Ieri ho toccato Adriano. Oggi Deborah

enakapata3Allora, prima che cominciate a malignare, è bene precisare che la “toccata” in questione è un modo per dire che ieri ho incontrato per la la prima volta “vivo live” Adriano Parracciani e oggi Deborah Capasso de Angelis. Ho stretto loro la mano, li ho guardati negli occhi, ho sentito le loro voci (per la verità con Adriano ci eravamo già parlati via Skype, ma comunque non è proprio del tutto la stessa cosa), abbiamo preso un caffé, abbiamo gesticolato, ci siamo detti che ci rivedremo.

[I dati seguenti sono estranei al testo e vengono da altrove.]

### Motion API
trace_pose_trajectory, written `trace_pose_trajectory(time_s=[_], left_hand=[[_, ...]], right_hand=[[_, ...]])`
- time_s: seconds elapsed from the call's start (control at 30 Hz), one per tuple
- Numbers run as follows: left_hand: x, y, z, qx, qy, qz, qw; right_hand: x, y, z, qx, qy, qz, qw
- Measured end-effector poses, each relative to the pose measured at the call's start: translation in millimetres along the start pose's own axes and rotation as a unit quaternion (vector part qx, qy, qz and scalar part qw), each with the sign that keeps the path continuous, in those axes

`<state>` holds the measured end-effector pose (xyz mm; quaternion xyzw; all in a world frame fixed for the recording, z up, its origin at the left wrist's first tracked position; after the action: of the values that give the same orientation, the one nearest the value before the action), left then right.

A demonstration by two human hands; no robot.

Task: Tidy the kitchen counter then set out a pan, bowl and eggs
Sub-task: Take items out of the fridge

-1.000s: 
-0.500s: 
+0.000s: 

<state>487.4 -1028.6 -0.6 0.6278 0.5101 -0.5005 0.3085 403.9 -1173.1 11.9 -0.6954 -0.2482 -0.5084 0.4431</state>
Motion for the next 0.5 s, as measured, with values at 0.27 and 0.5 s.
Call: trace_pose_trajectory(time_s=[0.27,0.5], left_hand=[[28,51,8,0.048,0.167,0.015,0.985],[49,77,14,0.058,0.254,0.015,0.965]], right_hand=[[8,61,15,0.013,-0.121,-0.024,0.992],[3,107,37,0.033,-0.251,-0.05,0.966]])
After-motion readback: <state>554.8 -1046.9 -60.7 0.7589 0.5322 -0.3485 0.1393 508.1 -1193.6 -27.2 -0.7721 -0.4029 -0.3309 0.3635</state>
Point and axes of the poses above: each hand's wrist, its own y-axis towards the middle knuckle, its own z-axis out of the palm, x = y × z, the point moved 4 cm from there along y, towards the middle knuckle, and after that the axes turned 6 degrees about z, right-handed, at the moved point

Sperando che abbiate finito di malignare, prima che cominciate a preoccuparvi pensando che io voglia riprendere la discussione sull’amicizia al tempo dei social network, rilassatevi, perché lo farò, ma la prossima settimana e su Nòva Review.
Perché allora vi sto raccontando tutto questo? Perché la “toccata” ha una versione secondiglianese, della Secondigliano dei miei 13-14 anni (il primo che dice che anno era lo fucilo). Avevamo la testa nel futuro (Kerouac, Ginsberg, Dylan, Genesis), i piedi nel presente (pregiudizi, maschilismo, omofobia e compagnia cantando) e una voglia senza fine di prenderci in giro, di sfotterci, di divertirci con quello che avevamo, cioé poco o nulla. E tra il poco o nulla c’era anche la “toccata”.
Di cosa si trattava? Presto detto. Di un tocco furtivo tra le natiche, meglio se eri piegato per prendere qualcosa che era stato fatto artatamente cadere per terra. Se al momento del tocco sobbalzavi, ti scansavi, saltellavi voleva dire che tenevi la “toccata”, nel senso che non eri un maschio a denominazione di origine controllata, avevi tendenze omosessuali.
Dite che è impossibile non sobbalzare se all’improvviso qualcuno ti mette una mano lì? Diciamo quasi, nel senso che era possibile se capivi il gioco per tempo e facevi finta di non essertene accorto.
Dite che non capite dove sta il divertimento? Mi dispiace, ma non ci posso fare niente. Vi assicuro però che quando si trovava il “soggetto” adatto ci si poteva passare in allegria una serata intera.  Un poco più triste è il fatto che noi ci siamo fatti grandi e ce ne siamo andati. E troppi di quelli rimasti hanno cominciato, per scelta per necessità e per caso, a giocare con le pistole.